La mammographie

Entre les invitations à passer une mammographie à 50 ans réapparait régulièrement la liste des inconvénients du dépistage entre 40 et 49 ans, telle une complainte.

La mammographie capterait du cancer alors qu’il n’y en aurait pas toujours, occasionnant d’autres examens et des traitements inutiles. Ce discours conclut donc: «En as-tu vraiment besoin?» et la solution est: «Tu as le choix de passer ou non une mammographie»; on pourra invoquer l’imprévoyance si on en trouve un vrai plus tard. 

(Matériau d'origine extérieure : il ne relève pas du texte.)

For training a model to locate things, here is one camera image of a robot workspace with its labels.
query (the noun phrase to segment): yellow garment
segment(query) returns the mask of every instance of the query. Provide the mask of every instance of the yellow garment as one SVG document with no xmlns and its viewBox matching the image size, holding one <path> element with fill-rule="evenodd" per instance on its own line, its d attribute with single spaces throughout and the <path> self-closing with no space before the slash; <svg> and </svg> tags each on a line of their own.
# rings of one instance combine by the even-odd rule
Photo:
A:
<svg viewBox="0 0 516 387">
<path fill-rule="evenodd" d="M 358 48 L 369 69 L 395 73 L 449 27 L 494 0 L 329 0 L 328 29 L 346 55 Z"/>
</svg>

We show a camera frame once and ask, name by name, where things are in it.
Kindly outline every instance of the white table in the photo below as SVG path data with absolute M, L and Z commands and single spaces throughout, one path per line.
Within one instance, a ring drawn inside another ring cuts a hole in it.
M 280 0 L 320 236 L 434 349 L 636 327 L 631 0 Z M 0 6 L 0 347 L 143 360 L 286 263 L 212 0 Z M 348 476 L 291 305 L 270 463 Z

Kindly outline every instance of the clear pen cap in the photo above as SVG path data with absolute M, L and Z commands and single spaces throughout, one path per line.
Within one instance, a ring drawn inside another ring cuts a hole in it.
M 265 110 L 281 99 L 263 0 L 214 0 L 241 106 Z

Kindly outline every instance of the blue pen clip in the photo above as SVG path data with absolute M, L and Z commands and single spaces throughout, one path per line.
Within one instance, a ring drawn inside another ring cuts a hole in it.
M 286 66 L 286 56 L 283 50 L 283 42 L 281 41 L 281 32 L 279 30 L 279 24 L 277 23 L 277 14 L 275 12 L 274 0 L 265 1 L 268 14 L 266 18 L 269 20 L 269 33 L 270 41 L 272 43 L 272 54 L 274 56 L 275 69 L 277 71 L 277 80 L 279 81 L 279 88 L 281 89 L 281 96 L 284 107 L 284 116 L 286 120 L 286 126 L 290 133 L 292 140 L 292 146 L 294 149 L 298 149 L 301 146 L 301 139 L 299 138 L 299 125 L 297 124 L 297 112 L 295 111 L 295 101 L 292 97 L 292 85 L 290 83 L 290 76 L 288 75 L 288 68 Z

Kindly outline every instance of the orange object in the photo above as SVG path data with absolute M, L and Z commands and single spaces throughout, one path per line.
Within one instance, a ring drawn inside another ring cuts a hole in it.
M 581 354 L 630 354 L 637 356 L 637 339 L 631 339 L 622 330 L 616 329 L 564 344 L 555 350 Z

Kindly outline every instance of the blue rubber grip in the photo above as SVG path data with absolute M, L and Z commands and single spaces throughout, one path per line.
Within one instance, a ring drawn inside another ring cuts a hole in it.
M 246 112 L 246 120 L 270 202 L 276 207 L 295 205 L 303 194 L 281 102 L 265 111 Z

Est-ce un raisonnement logique? Si l’appareil capte parfois inutilement, pourquoi ne jamais se questionner sur les limites de cet appareil, surtout à cet âge? Pourquoi ne jamais se demander où en est la recherche sur la mammographie, aussi améliorée soit-elle, ou sur une autre façon de dépister? Alors qu’on arrive à scruter des éléments dans l’espace infiniment loin, qu’on peut voir, semble-t-il, l’intérieur du cerveau, est-ce logique de devoir se contenter d’un moyen qui n’est pas encore assez efficace pour voir encore mieux dans un sein tout proche et moins compliqué que le cerveau?

«Moins d’un décès sur 1000 sera évité», cela ne vaut pas la peine d’en passer ou cela urge d’avoir mieux, comme moyen de déceler ce cancer et de le traiter à tout âge? Bien des propos sur le cancer du sein, qui sont du copier-coller, mériteraient d’être analysés.